An investigator in Oregon vowed to bring home a missing second grader, choking up as he tried to send a message to 7-year-old Kyron Horman.
"Kyron, we're going to bring you home buddy," Multnomah County Sheriff's Capt. Jason Gates said today, struggling to hold back tears. "Nothing is more important to your family and friends."
Gates said authorities have received 1,200 tips, but are continuing to seek out anyone who was anywhere near Skyline Elementary School in Portland Friday morning.
The captain said he is relying on those tips.
"One of these is going to lead us to finding Kyron," he said.
There has been no trace of the 7-year-old boy who proudly showed off his project on frogs at a school science fair before vanishing Friday morning. He was last seen by his step-mother walking toward his classroom, 150 feet away. He never made it.
Gates said a source at the school saw him around 9 a.m. Friday, but declined to provide details. The school does not have video cameras. The FBI and the National Guard joined the search over the weekend.
"The kids are doing pretty well," Portland Public Schools spokesman Matt Shelby said today. "It's a pretty somber mood among the adults today."
Though there is understandable concern among parents that one of their own vanished in what is typically considered to be a safe environment, Shelby said parents and the students have been cooperative with authorities.
More than two-thirds of the school's population, about 300 children in grades K-8, showed up voluntarily Sunday to be interviewed by police.
Among their questions were about Kyron's likes and dislikes, his hobbies and his friends. His parents have so far declined to speak publicly about their son's disappearance.
Gates said today that parents and students who didn't come Sunday were being interviewed today. Investigators also stood in the street near the school today around the same time Kyron disappeared Friday, questioning drivers who may pass the school as part of their normal routes.
FBI spokeswoman Beth Anne Steele said today that there's not even enough evidence to classify the disappearance as an abduction.
"They're keeping all options open," she said. "They have no specific evidence at this point that he was kidnapped."
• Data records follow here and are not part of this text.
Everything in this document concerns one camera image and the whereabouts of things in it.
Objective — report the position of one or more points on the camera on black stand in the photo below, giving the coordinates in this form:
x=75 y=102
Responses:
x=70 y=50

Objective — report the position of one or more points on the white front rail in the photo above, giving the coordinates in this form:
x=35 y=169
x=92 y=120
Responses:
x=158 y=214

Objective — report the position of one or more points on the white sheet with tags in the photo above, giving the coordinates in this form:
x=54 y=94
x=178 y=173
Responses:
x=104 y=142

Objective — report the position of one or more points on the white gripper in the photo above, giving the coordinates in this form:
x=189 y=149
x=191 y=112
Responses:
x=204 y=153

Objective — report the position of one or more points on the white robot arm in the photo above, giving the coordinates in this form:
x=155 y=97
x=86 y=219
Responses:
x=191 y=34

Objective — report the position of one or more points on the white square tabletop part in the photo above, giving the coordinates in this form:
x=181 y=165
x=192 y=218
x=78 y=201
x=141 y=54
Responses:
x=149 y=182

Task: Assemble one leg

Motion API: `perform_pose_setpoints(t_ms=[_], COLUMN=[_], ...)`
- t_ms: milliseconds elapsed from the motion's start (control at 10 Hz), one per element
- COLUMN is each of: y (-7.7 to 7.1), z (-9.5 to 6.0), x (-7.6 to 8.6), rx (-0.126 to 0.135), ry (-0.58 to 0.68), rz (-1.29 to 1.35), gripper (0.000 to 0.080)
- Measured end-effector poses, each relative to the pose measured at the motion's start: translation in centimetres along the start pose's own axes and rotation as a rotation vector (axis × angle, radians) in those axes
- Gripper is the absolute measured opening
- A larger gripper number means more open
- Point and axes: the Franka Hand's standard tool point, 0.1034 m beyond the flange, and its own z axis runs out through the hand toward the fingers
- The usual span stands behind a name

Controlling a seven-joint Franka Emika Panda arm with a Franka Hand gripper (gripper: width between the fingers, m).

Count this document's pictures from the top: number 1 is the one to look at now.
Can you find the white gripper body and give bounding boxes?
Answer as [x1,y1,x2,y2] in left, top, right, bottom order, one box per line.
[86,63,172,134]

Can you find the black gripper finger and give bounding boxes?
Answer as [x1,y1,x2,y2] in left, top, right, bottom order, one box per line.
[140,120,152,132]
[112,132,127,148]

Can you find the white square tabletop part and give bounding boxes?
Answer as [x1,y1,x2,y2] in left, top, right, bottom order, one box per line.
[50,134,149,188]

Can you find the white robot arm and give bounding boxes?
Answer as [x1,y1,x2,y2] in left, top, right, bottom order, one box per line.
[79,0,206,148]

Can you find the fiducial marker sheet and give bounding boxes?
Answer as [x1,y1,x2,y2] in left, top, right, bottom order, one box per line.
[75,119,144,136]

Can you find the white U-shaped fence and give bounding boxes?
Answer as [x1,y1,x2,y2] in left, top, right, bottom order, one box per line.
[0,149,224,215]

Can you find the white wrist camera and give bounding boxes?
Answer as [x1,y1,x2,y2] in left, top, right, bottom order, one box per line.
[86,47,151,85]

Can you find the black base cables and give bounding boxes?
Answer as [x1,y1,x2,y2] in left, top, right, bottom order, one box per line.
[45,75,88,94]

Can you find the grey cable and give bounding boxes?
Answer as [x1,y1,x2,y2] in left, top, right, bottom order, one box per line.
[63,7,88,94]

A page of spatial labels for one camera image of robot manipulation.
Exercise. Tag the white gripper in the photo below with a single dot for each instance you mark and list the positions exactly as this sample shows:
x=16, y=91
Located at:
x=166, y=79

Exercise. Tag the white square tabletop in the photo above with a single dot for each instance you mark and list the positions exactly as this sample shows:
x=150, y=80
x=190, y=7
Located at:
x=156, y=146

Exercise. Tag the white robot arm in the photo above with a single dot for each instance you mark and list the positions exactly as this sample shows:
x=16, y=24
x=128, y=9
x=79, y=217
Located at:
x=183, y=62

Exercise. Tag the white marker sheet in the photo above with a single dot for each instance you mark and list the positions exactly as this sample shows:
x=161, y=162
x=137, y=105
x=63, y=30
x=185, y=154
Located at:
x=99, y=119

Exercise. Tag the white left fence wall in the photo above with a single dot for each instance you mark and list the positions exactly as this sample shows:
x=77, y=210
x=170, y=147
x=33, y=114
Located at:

Shelby said the school has focused on keeping routines as normal for the children as possible. They have all been told their classmate is missing.
"We're trying not to jump to conclusions or speculate too much," he said.
A "safe room" has been set up for parents and students seeking counseling and extra substitute teachers have been called in to relieve teachers who need a break in dealing with Kyron's disapperarance.
Shelby said that visitors to the school are normally required to check in and receive a badge. But since the science fair was held before school hours, most did not go through that process, Shelby said, calling the fair a "semi-public" event.
"It was a full building," he said. "People were going from classroom to classroom."
Kyron's step-mother, Terri Moulton Horman, last saw him around 8:45 a.m. as he walked down the hallway. The last school official to see the boy put him in the classroom earlier that morning showing off his project. No school official saw him after that.
When Kyron did not return home on his school bus as scheduled at 3:30 p.m. Friday, his family called to report that he had not returned home.